_Recorded data_.
■ ■ ■ ■ ■

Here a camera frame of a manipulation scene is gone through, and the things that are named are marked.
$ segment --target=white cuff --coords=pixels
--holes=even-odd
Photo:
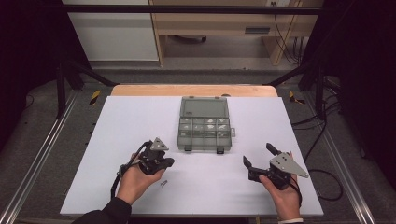
[[[295,218],[295,219],[290,219],[290,220],[285,220],[285,221],[278,221],[278,224],[287,224],[287,223],[295,223],[295,222],[304,222],[302,218]]]

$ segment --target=white cabinet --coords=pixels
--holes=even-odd
[[[63,0],[64,4],[147,5],[147,0]],[[158,61],[148,13],[69,13],[90,61]]]

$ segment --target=black sleeve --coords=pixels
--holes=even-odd
[[[102,211],[91,211],[76,219],[73,224],[125,224],[131,210],[131,205],[119,198],[113,198]]]

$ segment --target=person's right hand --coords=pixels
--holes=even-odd
[[[138,164],[131,166],[122,176],[116,197],[132,205],[150,185],[161,179],[164,172],[165,170],[161,169],[154,175],[146,175],[140,170]]]
[[[292,175],[291,178],[297,181],[296,175]],[[281,221],[301,217],[300,199],[295,189],[293,189],[291,186],[288,186],[283,190],[277,189],[274,186],[273,182],[264,175],[260,175],[259,179],[268,190],[268,192],[271,194],[271,197],[276,207],[277,215]],[[294,180],[291,180],[290,183],[294,187],[298,188],[297,183],[294,182]]]

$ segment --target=clear plastic box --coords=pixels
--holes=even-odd
[[[230,116],[227,98],[183,97],[180,107],[177,146],[181,150],[230,150]]]

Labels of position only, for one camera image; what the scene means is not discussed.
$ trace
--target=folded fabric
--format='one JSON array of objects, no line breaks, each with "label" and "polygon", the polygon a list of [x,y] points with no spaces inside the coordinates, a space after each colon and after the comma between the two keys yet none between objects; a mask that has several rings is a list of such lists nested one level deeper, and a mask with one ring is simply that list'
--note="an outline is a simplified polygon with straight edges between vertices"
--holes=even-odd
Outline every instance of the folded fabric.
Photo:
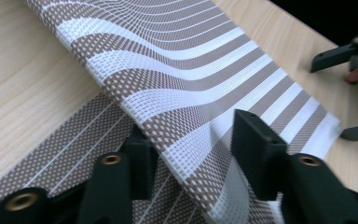
[{"label": "folded fabric", "polygon": [[[29,187],[42,188],[49,197],[60,197],[89,180],[97,158],[119,150],[132,127],[132,119],[122,109],[98,94],[1,177],[0,202],[12,192]],[[152,198],[132,201],[132,222],[204,224],[205,220],[159,159]]]},{"label": "folded fabric", "polygon": [[26,3],[141,128],[211,223],[270,214],[253,209],[230,154],[234,109],[260,116],[290,153],[323,157],[339,134],[338,120],[209,0]]}]

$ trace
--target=wooden surface
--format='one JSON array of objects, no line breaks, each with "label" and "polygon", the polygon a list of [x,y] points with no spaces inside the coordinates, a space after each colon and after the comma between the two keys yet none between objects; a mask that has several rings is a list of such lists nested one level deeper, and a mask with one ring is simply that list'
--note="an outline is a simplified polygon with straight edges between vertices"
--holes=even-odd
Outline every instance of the wooden surface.
[{"label": "wooden surface", "polygon": [[[348,66],[311,74],[312,58],[336,46],[267,0],[213,0],[341,127],[358,126],[358,85]],[[95,81],[21,1],[0,0],[0,176],[100,92]],[[358,191],[358,142],[338,138],[326,157]]]}]

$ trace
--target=dark background
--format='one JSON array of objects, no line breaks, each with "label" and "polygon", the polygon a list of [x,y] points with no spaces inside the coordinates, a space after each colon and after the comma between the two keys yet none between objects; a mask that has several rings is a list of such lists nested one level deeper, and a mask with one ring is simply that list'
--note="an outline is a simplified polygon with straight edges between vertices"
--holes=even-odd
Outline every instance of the dark background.
[{"label": "dark background", "polygon": [[358,35],[358,0],[270,0],[339,46]]}]

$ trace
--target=black clamp
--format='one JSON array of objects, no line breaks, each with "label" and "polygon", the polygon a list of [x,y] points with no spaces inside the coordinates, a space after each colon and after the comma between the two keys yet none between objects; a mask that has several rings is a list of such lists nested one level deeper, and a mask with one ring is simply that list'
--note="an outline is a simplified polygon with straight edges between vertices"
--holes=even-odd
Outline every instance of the black clamp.
[{"label": "black clamp", "polygon": [[310,71],[313,73],[346,62],[350,62],[350,70],[353,71],[358,67],[357,56],[358,36],[349,45],[330,49],[316,55],[312,60]]},{"label": "black clamp", "polygon": [[119,152],[100,156],[91,179],[49,198],[26,188],[0,202],[2,224],[132,223],[131,200],[150,200],[158,154],[134,126]]},{"label": "black clamp", "polygon": [[[350,71],[358,68],[358,36],[349,45],[330,49],[316,55],[312,60],[310,71],[313,73],[346,62],[350,62]],[[345,129],[341,134],[341,138],[358,141],[358,126]]]},{"label": "black clamp", "polygon": [[258,200],[275,201],[282,193],[286,224],[358,224],[358,193],[346,189],[322,160],[286,149],[257,115],[236,110],[231,152]]}]

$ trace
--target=striped fabric
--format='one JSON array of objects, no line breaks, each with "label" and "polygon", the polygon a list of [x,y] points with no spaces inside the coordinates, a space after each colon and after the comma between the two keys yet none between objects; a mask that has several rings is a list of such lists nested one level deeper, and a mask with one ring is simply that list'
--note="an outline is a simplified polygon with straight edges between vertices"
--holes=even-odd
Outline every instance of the striped fabric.
[{"label": "striped fabric", "polygon": [[26,4],[143,130],[208,222],[273,222],[230,154],[234,109],[260,116],[290,153],[323,157],[339,135],[338,120],[210,0]]},{"label": "striped fabric", "polygon": [[[0,202],[18,189],[39,187],[52,197],[88,180],[95,160],[104,153],[117,151],[132,125],[123,110],[99,94],[0,179]],[[152,199],[132,202],[132,220],[205,223],[199,208],[161,159]]]}]

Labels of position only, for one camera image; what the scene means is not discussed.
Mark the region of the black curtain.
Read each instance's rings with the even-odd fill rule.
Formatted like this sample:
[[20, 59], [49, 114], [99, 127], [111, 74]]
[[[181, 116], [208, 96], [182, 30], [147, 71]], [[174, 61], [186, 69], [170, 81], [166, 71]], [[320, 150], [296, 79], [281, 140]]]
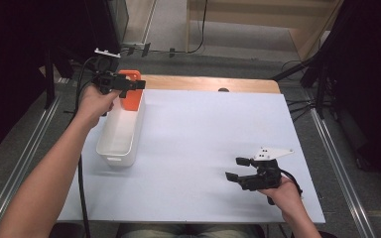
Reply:
[[381, 0], [343, 0], [322, 55], [357, 161], [381, 173]]
[[50, 86], [50, 61], [71, 74], [96, 49], [119, 51], [111, 0], [0, 0], [0, 144]]

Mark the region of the glass cabinet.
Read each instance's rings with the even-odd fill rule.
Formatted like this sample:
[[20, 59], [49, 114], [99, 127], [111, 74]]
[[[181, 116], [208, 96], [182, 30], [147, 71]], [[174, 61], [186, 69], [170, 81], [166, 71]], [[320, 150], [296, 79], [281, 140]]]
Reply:
[[120, 44], [122, 44], [129, 22], [129, 13], [126, 0], [108, 0], [108, 5], [117, 40]]

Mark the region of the wooden table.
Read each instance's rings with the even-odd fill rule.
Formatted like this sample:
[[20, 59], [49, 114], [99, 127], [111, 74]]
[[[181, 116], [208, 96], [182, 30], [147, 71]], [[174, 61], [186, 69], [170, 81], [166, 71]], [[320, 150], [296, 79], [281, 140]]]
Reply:
[[155, 75], [144, 74], [148, 89], [275, 93], [280, 94], [276, 81], [269, 79], [225, 78], [209, 76]]

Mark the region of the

■ ■ ■ ■ ■

The line with "right hand --coords=pixels" ends the range, and the first line of the data begins it; repeat exactly those lines and nothing more, omitting pictures.

Here a camera frame of a manipulation scene is gone through, and the things that are named are marked.
$ segment --target=white cuff --coords=pixels
--holes=even-odd
Photo:
[[[295,218],[295,219],[290,219],[290,220],[285,220],[285,221],[278,221],[278,224],[287,224],[287,223],[295,223],[295,222],[304,222],[302,218]]]

$ segment --target=white cabinet --coords=pixels
--holes=even-odd
[[[63,0],[64,4],[147,5],[147,0]],[[158,61],[148,13],[69,13],[90,61]]]

$ segment --target=black sleeve --coords=pixels
--holes=even-odd
[[[102,211],[91,211],[76,219],[73,224],[125,224],[131,210],[131,205],[119,198],[113,198]]]

$ segment --target=person's right hand --coords=pixels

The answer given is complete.